Bad Boy
Dico est l'un de mes élèves de 4ème. 14 ans ou presque, un bon mètre 80 tout en bras et en jambes. Dico a deux particularités. La première est qu'il est, aux yeux de la classe une sorte de génie. D'où son surnom, véridique, de Dico. Le dictionnaire. C'est le seul à utiliser dans ses copies, à bon escient, des adverbes comme "inexorablement" ou à savoir expliquer sans broncher ce qu'est un exégète. Il est fan de bandes dessinées, mais pas n'importe lesquelles, celles des studios Marvel. Il sait que Dali et Picasso ne se supportaient pas. Bref. Dico.

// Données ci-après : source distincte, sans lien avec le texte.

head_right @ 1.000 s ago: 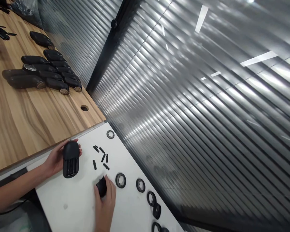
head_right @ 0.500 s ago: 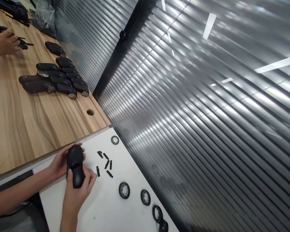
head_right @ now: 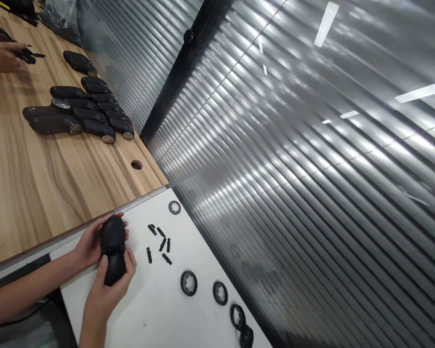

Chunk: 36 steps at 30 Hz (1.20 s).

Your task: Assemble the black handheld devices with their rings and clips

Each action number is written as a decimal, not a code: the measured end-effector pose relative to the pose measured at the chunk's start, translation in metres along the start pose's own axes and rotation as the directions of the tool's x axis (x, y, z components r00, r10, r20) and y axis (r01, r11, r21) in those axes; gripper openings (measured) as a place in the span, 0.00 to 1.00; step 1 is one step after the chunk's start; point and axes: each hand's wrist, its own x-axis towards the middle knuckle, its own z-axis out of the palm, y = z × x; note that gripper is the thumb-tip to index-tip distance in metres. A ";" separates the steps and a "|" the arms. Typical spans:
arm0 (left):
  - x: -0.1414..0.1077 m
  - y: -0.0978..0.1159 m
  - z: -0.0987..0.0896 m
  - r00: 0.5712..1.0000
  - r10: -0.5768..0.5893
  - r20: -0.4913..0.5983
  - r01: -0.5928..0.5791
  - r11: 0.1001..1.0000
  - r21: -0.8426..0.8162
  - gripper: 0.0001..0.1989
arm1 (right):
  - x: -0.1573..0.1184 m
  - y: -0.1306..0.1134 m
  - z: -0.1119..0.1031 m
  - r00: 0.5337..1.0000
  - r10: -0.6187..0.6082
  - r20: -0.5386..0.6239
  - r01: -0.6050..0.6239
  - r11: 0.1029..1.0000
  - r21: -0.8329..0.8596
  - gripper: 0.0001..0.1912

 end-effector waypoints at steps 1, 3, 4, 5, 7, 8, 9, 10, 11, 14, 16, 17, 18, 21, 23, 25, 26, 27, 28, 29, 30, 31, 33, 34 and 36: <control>0.000 0.000 0.000 1.000 0.007 0.001 -0.007 1.000 0.008 0.09 | 0.001 0.001 0.000 1.000 0.013 -0.008 -0.013 1.000 -0.005 0.20; 0.000 -0.001 -0.001 1.000 0.009 0.018 -0.010 1.000 0.029 0.10 | 0.002 0.003 0.000 1.000 0.028 0.003 -0.028 0.999 -0.015 0.19; 0.000 -0.001 -0.001 1.000 0.006 0.026 -0.007 0.999 0.036 0.10 | 0.002 0.004 0.000 1.000 0.024 0.018 -0.024 1.000 -0.013 0.19; 0.000 -0.002 -0.001 1.000 -0.001 0.027 0.000 0.999 0.036 0.10 | 0.002 0.004 0.000 0.999 0.013 0.035 -0.013 1.000 -0.006 0.19; 0.000 -0.002 -0.001 1.000 -0.015 0.016 0.015 1.000 0.025 0.09 | 0.002 0.004 0.000 0.998 -0.018 0.053 0.018 1.000 0.011 0.19; 0.000 -0.001 -0.001 1.000 -0.020 0.008 0.020 1.000 0.017 0.09 | 0.002 0.003 0.000 0.998 -0.032 0.052 0.031 0.999 0.016 0.19; 0.000 -0.001 -0.001 1.000 -0.023 0.003 0.023 1.000 0.010 0.09 | 0.001 0.003 0.000 0.998 -0.043 0.049 0.042 0.999 0.018 0.19; 0.001 -0.001 -0.001 1.000 -0.023 0.001 0.023 1.000 0.004 0.09 | 0.001 0.002 0.000 0.998 -0.051 0.044 0.050 0.999 0.020 0.18; 0.001 -0.001 0.000 1.000 -0.021 0.001 0.021 1.000 0.000 0.09 | 0.000 0.002 0.000 0.998 -0.056 0.037 0.056 0.998 0.023 0.18; 0.000 -0.001 -0.001 1.000 -0.016 0.004 0.016 1.000 -0.009 0.09 | -0.002 0.001 -0.001 0.997 -0.063 0.040 0.062 0.997 0.035 0.19; 0.000 -0.001 -0.001 1.000 -0.021 0.013 0.021 1.000 -0.012 0.09 | -0.003 0.001 -0.001 0.996 -0.070 0.057 0.067 0.997 0.041 0.19; 0.000 -0.001 -0.002 1.000 -0.025 0.019 0.025 1.000 -0.012 0.09 | -0.002 0.001 -0.001 0.995 -0.071 0.066 0.068 0.997 0.045 0.19; 0.000 -0.001 -0.003 0.999 -0.027 0.028 0.028 1.000 -0.012 0.09 | -0.002 0.000 0.000 0.995 -0.073 0.075 0.070 0.996 0.049 0.19; 0.001 -0.002 -0.004 0.998 -0.033 0.058 0.034 0.999 -0.008 0.08 | -0.001 -0.002 0.003 0.995 -0.042 0.093 0.037 0.998 0.055 0.18; 0.001 -0.002 -0.005 0.997 -0.039 0.071 0.039 0.999 0.002 0.08 | 0.000 -0.003 0.005 0.995 -0.003 0.101 -0.002 0.999 0.046 0.19; 0.001 -0.003 -0.005 0.997 -0.038 0.067 0.037 0.999 0.018 0.08 | 0.001 -0.002 0.006 0.994 0.013 0.109 -0.016 0.999 0.029 0.20; 0.001 -0.003 -0.005 0.997 -0.034 0.063 0.032 0.999 0.026 0.09 | 0.001 -0.001 0.006 0.993 0.013 0.113 -0.015 1.000 0.019 0.20; 0.001 -0.004 -0.005 0.998 -0.029 0.063 0.026 0.999 0.035 0.10 | 0.002 -0.001 0.005 0.993 0.013 0.118 -0.014 1.000 0.011 0.20; 0.001 -0.004 -0.006 0.997 -0.026 0.069 0.023 0.999 0.045 0.11 | 0.003 -0.001 0.005 0.993 0.020 0.119 -0.020 1.000 0.003 0.20; 0.001 -0.004 -0.006 0.997 -0.026 0.079 0.022 0.998 0.057 0.12 | 0.003 0.000 0.004 0.993 0.032 0.117 -0.032 0.999 -0.005 0.20; 0.001 -0.004 -0.007 0.995 -0.030 0.091 0.024 0.997 0.070 0.12 | 0.004 -0.001 0.004 0.992 0.047 0.117 -0.046 0.999 -0.015 0.20; 0.002 -0.004 -0.008 0.994 -0.040 0.101 0.031 0.996 0.084 0.13 | 0.004 -0.001 0.003 0.992 0.060 0.115 -0.057 0.998 -0.024 0.20; 0.002 -0.004 -0.010 0.992 -0.067 0.107 0.055 0.992 0.110 0.14 | 0.005 -0.002 0.002 0.993 0.076 0.094 -0.073 0.997 -0.037 0.21; 0.003 -0.004 -0.010 0.991 -0.078 0.107 0.065 0.990 0.122 0.15 | 0.005 -0.001 0.002 0.993 0.085 0.078 -0.082 0.996 -0.039 0.22; 0.003 -0.004 -0.010 0.989 -0.089 0.118 0.070 0.985 0.155 0.17 | 0.006 0.000 0.001 0.993 0.105 0.049 -0.104 0.994 -0.030 0.23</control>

L'autre particularité de notre ami Dico est qu'il est terriblement, atrocement, inexorablement... mou. Il est aussi peu dynamique qu'il est intelligent, c'est dire. Il a toujours un sourire vague vissé sur la tronche, les yeux un peu flous, la tête trop lourde pour tenir droite. D'ailleurs, les autres me l'ont dit dès la rentrée, "vous inquiétez pas madame, il a toujours été comme ça, c'est le poids de son cerveau qui le fatigue". Et Dico de confirmer dans un sourire à peine esquissé. D'ailleurs, lorsque je lui ai une fois suggéré de se mettre un pétard là où je pense, il m'a rétorqué que "Madame, mon père me met déjà un coup de schloppa sur les fesses tous les soirs ça ne marche pas." (Schloppa = pantoufle dans mon chez-moi).

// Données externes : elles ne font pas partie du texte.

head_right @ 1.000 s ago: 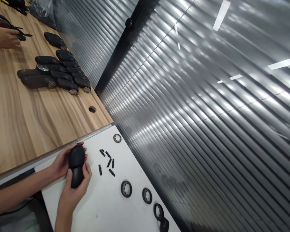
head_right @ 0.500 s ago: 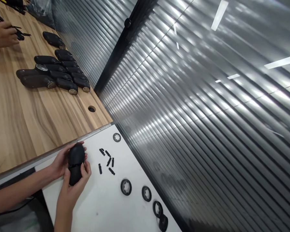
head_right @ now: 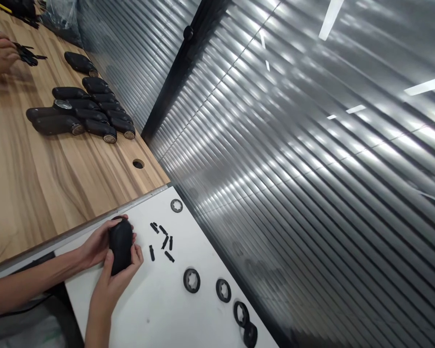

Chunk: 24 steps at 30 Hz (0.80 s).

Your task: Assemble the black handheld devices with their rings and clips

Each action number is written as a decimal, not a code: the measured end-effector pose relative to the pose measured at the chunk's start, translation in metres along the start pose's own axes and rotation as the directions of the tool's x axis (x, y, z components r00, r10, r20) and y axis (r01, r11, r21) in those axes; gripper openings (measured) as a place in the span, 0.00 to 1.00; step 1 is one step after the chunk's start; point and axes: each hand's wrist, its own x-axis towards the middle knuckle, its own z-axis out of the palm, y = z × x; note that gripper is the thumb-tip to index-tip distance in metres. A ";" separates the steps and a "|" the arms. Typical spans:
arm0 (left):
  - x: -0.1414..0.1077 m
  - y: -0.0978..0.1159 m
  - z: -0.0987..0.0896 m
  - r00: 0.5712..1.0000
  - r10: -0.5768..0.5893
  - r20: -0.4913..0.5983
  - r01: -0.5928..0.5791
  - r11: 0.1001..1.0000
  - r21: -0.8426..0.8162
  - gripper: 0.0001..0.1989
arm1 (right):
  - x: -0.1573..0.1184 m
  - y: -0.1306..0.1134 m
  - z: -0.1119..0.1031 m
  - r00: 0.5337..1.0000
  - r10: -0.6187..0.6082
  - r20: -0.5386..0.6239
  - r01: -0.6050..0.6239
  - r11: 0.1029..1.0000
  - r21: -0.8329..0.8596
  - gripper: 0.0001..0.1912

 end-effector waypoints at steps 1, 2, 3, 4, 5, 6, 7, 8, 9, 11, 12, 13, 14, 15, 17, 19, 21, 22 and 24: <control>0.000 0.000 0.001 1.000 0.003 0.012 -0.003 1.000 0.024 0.18 | 0.001 0.001 -0.001 1.000 0.014 -0.012 -0.014 1.000 0.011 0.24; -0.001 -0.001 0.002 1.000 0.005 0.026 -0.007 0.998 0.057 0.19 | 0.002 0.002 -0.001 0.999 0.033 -0.004 -0.032 0.999 0.022 0.24; -0.001 -0.001 0.004 0.999 0.006 0.038 -0.010 0.995 0.098 0.20 | 0.003 0.003 -0.001 0.999 0.053 0.002 -0.053 0.998 0.032 0.24; -0.002 -0.002 0.005 0.999 0.003 0.041 -0.009 0.990 0.143 0.22 | 0.004 0.003 -0.002 0.997 0.071 0.003 -0.071 0.997 0.043 0.24; -0.004 -0.003 0.007 1.000 0.002 0.031 -0.008 0.982 0.187 0.24 | 0.004 0.003 -0.002 0.996 0.084 -0.002 -0.083 0.995 0.053 0.25; -0.005 -0.003 0.008 1.000 0.011 0.011 -0.013 0.975 0.224 0.27 | 0.004 0.002 -0.001 0.996 0.091 -0.006 -0.091 0.994 0.064 0.27; -0.007 -0.004 0.008 0.999 0.031 -0.011 -0.027 0.968 0.250 0.30 | 0.004 0.000 -0.001 0.995 0.095 -0.010 -0.094 0.993 0.077 0.29; -0.009 -0.004 0.007 0.998 0.058 -0.025 -0.049 0.963 0.266 0.32 | 0.004 -0.002 -0.001 0.995 0.101 -0.012 -0.099 0.991 0.095 0.30; -0.010 -0.005 0.005 0.997 0.077 -0.024 -0.068 0.958 0.280 0.35 | 0.003 -0.005 -0.001 0.994 0.112 -0.010 -0.110 0.987 0.117 0.31; -0.013 -0.007 0.001 0.994 0.109 0.006 -0.105 0.938 0.331 0.39 | 0.000 -0.009 -0.003 0.988 0.154 0.017 -0.154 0.972 0.178 0.30; -0.014 -0.009 -0.002 0.993 0.119 0.028 -0.121 0.915 0.385 0.41 | -0.001 -0.011 -0.005 0.983 0.184 0.018 -0.184 0.960 0.211 0.29; -0.015 -0.012 -0.004 0.988 0.144 0.049 -0.151 0.877 0.455 0.42 | -0.003 -0.011 -0.008 0.974 0.228 -0.003 -0.221 0.945 0.241 0.28; -0.015 -0.015 -0.006 0.982 0.173 0.071 -0.184 0.829 0.528 0.43 | -0.004 -0.010 -0.011 0.957 0.287 -0.043 -0.266 0.926 0.267 0.28; -0.016 -0.019 -0.007 0.977 0.197 0.087 -0.210 0.777 0.593 0.43 | -0.006 -0.009 -0.015 0.929 0.356 -0.095 -0.316 0.903 0.291 0.27; -0.017 -0.028 -0.008 0.976 0.191 0.102 -0.208 0.693 0.691 0.39 | -0.009 -0.004 -0.022 0.855 0.486 -0.180 -0.410 0.847 0.338 0.27; -0.017 -0.035 -0.008 0.987 0.130 0.098 -0.160 0.657 0.737 0.34 | -0.011 0.002 -0.029 0.815 0.545 -0.199 -0.452 0.811 0.371 0.28; -0.017 -0.039 -0.008 0.992 0.078 0.102 -0.128 0.643 0.755 0.29 | -0.012 0.007 -0.033 0.818 0.540 -0.198 -0.446 0.812 0.377 0.28; -0.016 -0.040 -0.008 0.991 0.070 0.112 -0.130 0.643 0.754 0.27 | -0.012 0.009 -0.035 0.820 0.536 -0.201 -0.441 0.816 0.374 0.29; -0.016 -0.040 -0.009 0.987 0.088 0.133 -0.157 0.662 0.733 0.25 | -0.009 0.010 -0.038 0.830 0.526 -0.186 -0.439 0.821 0.364 0.30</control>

Hé bien, lundi, Dico était encore plus mou que d'habitude. Sac trainé sur le sol, tête posée sur la table, ou, sous mes reproches un brin excédés, sur la main. Même le sourire flou habituel avait disparu. Aucun mot savant. Rien. Dico était devenu un non-Dico. Devant mon inquiétude, il m'explique qu'il souffre de céphalées (si, il parle comme ça). Et que c'est dû au fait qu'il s'est couché très tard, il a regardé la télévision.

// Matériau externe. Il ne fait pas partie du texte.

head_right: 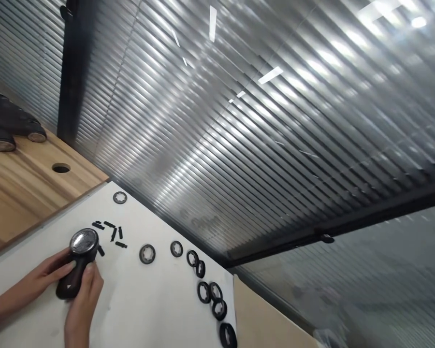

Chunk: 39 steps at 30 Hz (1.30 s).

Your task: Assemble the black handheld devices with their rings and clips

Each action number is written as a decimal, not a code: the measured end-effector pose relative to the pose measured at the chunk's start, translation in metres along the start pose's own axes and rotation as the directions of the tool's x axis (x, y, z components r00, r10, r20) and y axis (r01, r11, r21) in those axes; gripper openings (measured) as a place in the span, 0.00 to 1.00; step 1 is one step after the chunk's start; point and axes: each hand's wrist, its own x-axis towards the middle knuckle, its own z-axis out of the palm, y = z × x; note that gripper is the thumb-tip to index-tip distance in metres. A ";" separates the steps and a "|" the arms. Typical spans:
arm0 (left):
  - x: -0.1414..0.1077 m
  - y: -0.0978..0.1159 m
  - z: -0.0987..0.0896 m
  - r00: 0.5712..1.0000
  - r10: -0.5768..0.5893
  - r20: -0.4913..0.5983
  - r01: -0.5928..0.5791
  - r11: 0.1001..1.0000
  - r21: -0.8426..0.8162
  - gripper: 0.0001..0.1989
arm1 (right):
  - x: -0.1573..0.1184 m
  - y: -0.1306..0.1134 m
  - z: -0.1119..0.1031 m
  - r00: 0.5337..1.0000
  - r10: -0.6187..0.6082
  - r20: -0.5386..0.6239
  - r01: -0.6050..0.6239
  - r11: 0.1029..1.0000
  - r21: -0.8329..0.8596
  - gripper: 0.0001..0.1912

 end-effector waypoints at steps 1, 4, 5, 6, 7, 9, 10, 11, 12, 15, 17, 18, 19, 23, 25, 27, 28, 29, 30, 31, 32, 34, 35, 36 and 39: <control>0.000 0.000 0.000 1.000 0.021 -0.007 -0.021 1.000 -0.020 0.25 | 0.002 -0.002 0.000 0.999 -0.002 0.048 0.002 1.000 -0.003 0.31; 0.002 0.004 -0.002 0.997 0.076 -0.019 -0.077 0.996 -0.047 0.22 | 0.008 -0.015 0.003 0.965 -0.022 0.261 0.013 0.999 0.036 0.31; 0.003 0.005 -0.003 0.996 0.084 -0.007 -0.085 0.996 -0.036 0.21 | 0.009 -0.020 0.005 0.949 -0.023 0.314 0.005 0.998 0.061 0.31; 0.005 0.007 -0.004 0.996 0.092 0.011 -0.091 0.996 -0.021 0.19 | 0.009 -0.025 0.006 0.937 -0.010 0.349 -0.019 0.997 0.078 0.30; 0.007 0.008 -0.006 0.995 0.099 0.029 -0.098 0.995 -0.008 0.19 | 0.009 -0.029 0.008 0.931 0.013 0.365 -0.046 0.996 0.082 0.31; 0.010 0.009 -0.009 0.993 0.091 0.070 -0.091 0.996 0.005 0.20 | 0.008 -0.036 0.009 0.925 0.039 0.377 -0.064 0.997 0.054 0.31; 0.011 0.008 -0.010 0.993 0.077 0.089 -0.077 0.997 -0.001 0.21 | 0.008 -0.038 0.009 0.921 0.037 0.387 -0.051 0.998 0.028 0.31; 0.012 0.007 -0.012 0.993 0.061 0.102 -0.060 0.998 -0.015 0.22 | 0.007 -0.040 0.008 0.917 0.028 0.398 -0.032 0.999 0.003 0.31; 0.013 0.006 -0.013 0.992 0.046 0.114 -0.043 0.998 -0.035 0.24 | 0.008 -0.041 0.007 0.911 0.020 0.411 -0.014 1.000 -0.017 0.31; 0.012 0.006 -0.013 0.993 0.055 0.102 -0.043 0.993 -0.113 0.26 | 0.011 -0.041 0.003 0.898 0.018 0.439 -0.005 1.000 -0.031 0.32; 0.011 0.008 -0.012 0.993 0.074 0.094 -0.061 0.989 -0.132 0.28 | 0.014 -0.040 0.001 0.897 -0.005 0.442 0.011 1.000 -0.013 0.32; 0.011 0.010 -0.011 0.992 0.077 0.104 -0.064 0.990 -0.127 0.30 | 0.016 -0.039 0.000 0.888 -0.014 0.459 0.019 1.000 -0.006 0.31; 0.011 0.013 -0.010 0.990 0.082 0.116 -0.068 0.991 -0.115 0.32 | 0.017 -0.038 0.000 0.874 -0.017 0.486 0.022 1.000 -0.005 0.31; 0.011 0.014 -0.010 0.982 0.136 0.131 -0.129 0.990 -0.061 0.38 | 0.016 -0.033 0.003 0.883 -0.008 0.469 0.016 1.000 -0.013 0.30; 0.006 0.007 -0.011 0.977 0.198 0.078 -0.197 0.980 -0.018 0.40 | 0.014 -0.031 0.006 0.932 -0.026 0.362 0.037 0.999 -0.025 0.29; -0.002 -0.005 -0.010 0.955 0.295 0.028 -0.296 0.953 0.056 0.40 | 0.013 -0.029 0.008 0.964 -0.072 0.257 0.073 0.997 0.003 0.29; -0.008 -0.011 -0.008 0.935 0.352 0.039 -0.354 0.931 0.094 0.38 | 0.014 -0.029 0.009 0.974 -0.082 0.211 0.076 0.996 0.037 0.29; -0.014 -0.016 -0.006 0.912 0.404 0.070 -0.410 0.904 0.122 0.35 | 0.014 -0.030 0.009 0.983 -0.076 0.170 0.062 0.995 0.084 0.30; -0.020 -0.019 -0.003 0.888 0.443 0.121 -0.457 0.879 0.136 0.32 | 0.014 -0.032 0.009 0.989 -0.052 0.136 0.033 0.990 0.138 0.29; -0.026 -0.021 0.001 0.865 0.469 0.180 -0.494 0.858 0.140 0.30 | 0.013 -0.035 0.008 0.994 -0.010 0.113 -0.012 0.981 0.193 0.29; -0.031 -0.022 0.003 0.838 0.489 0.241 -0.530 0.836 0.144 0.31 | 0.012 -0.039 0.007 0.994 0.044 0.102 -0.069 0.965 0.252 0.28; -0.038 -0.018 0.007 0.770 0.527 0.359 -0.608 0.777 0.162 0.38 | 0.007 -0.052 0.006 0.979 0.169 0.115 -0.201 0.901 0.385 0.26; -0.039 -0.015 0.007 0.726 0.542 0.423 -0.653 0.736 0.178 0.42 | 0.004 -0.059 0.005 0.962 0.233 0.140 -0.272 0.853 0.446 0.25; -0.039 -0.013 0.006 0.684 0.546 0.484 -0.693 0.693 0.197 0.45 | 0.001 -0.066 0.005 0.938 0.300 0.173 -0.346 0.800 0.490 0.25; -0.036 -0.012 0.002 0.603 0.536 0.591 -0.763 0.604 0.231 0.48 | -0.003 -0.076 0.003 0.858 0.470 0.207 -0.500 0.670 0.549 0.23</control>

Aaaaaaah me suis-je dit. Hé bien voilà. Ce n'est pas un extraterrestre finalement. Comme un ado de base, il s'est couché à 2h du matin parce qu'il a regardé du catch.
(Notez ici que je ne me suis pas encore habituée à ne plus être en ZEP, où il était habituel pour la plupart des ados de regarder la télévision à des heures où vous-même, couche tard invétéré, êtes déjà au pays des limbes. Pour moi, un ado qui se couche tard, c'est forcément parce qu'il a émésséné ou télématé jusqu'à pas d'heure. J'ai donc un peu sermonné le Dico, tout en étant secrètement rassurée sur sa normalité.)
Le lendemain, il avait retrouvé sa mollesse habituelle. Je lui ai donc demandé s'il s'était couché à l'heure, il m'a répondu que oui.
Un peu plus tard, j'ai surpris la conversation suivante entre Dico et son voisin:
"Alors, ça va mieux? Tu t'étais couché vraiment tard, hein?
- Ben ouais, je me suis couché à 10 heures, et je ne le supporte pas, manifestement.
-Ah ouais, quand même, 10 heures!!! Tu as maté la télé?
- Oui, figure-toi que je suis resté accroché au reportage d'Arte sur la chute du mur de Berlin. C'était passionnant, mais je ne veux pas être communiste!
- Ah non, je l'ai pas vu. Et là ça va mieux?
- Oui je me suis couché à 8 heures comme d'habitude, et je me sens mieux."
Je ne m'en suis toujours pas remise.